Cedric Martin
Cedric Martin

Reputation: 6014

How to generate random elements depending on previous elements using Quickcheck?

I'm using QuickCheck to do generative testing in Clojure.

However I don't know it well and often I end up doing convoluted things. One thing that I need to do quite often is something like that:

However I have no idea as to how to do that cleanly using QuickCheck.

Here's an even simpler, silly, example which doesn't work:

(prop/for-all [a (gen/choose 1 10)
               b (gen/such-that #(= a %) (gen/choose 1 10))]
                (= a b))

It doesn't work because a cannot be resolved (prop/for-all isn't like a let statement).

So how can I generate the three primes, with the condition that the two latter ones are inferior to the first one?

Upvotes: 1

Views: 107

Answers (1)

mange
mange

Reputation: 3212

In test.check we can use gen/bind as the bind operator in the generator monad, so we can use this to make generators which depend on other generators.

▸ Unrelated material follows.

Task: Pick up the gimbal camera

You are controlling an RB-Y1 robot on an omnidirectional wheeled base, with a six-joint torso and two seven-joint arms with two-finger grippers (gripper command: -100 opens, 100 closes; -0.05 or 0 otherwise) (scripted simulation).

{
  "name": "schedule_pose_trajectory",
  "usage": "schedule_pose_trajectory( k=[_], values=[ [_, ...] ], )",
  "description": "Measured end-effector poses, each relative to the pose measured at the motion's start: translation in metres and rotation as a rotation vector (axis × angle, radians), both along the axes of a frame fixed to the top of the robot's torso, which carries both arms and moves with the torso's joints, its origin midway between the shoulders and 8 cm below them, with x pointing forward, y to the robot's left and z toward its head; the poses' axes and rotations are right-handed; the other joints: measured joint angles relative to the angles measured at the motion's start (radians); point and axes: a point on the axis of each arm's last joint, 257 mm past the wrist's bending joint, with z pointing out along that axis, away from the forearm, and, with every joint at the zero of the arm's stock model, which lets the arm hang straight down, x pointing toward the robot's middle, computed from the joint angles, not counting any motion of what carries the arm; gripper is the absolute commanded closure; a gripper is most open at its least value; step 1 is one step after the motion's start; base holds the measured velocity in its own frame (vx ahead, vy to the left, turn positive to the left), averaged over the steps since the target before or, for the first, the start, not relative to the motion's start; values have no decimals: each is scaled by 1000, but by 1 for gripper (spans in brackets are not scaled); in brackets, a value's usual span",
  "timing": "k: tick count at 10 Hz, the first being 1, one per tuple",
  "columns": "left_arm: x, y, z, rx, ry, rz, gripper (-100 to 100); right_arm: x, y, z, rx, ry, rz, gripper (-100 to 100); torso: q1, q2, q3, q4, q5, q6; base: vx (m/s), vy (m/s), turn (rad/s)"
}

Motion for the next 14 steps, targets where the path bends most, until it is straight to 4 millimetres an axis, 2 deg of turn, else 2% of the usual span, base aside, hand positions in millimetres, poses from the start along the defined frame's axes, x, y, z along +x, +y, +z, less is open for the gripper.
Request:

For example, to generate pairs [a b] where we must have (>= a b) we can use this generator:

(def pair-gen (gen/bind (gen/choose 1 10)
                        (fn [a]
                          (gen/bind (gen/choose 1 a)
                                    (fn [b]
                                      (gen/return [a b]))))))

To satisfy ourselves:

(c/quick-check 10000
               (prop/for-all [[a b] pair-gen]
                 (>= a b)))

gen/bind takes a generator g and a function f. It generates a value from g, let's call it x. gen/bind then returns the value of (f x), which must be a new generator. gen/return is a generator which only generates its argument (so above I used it to return the pairs).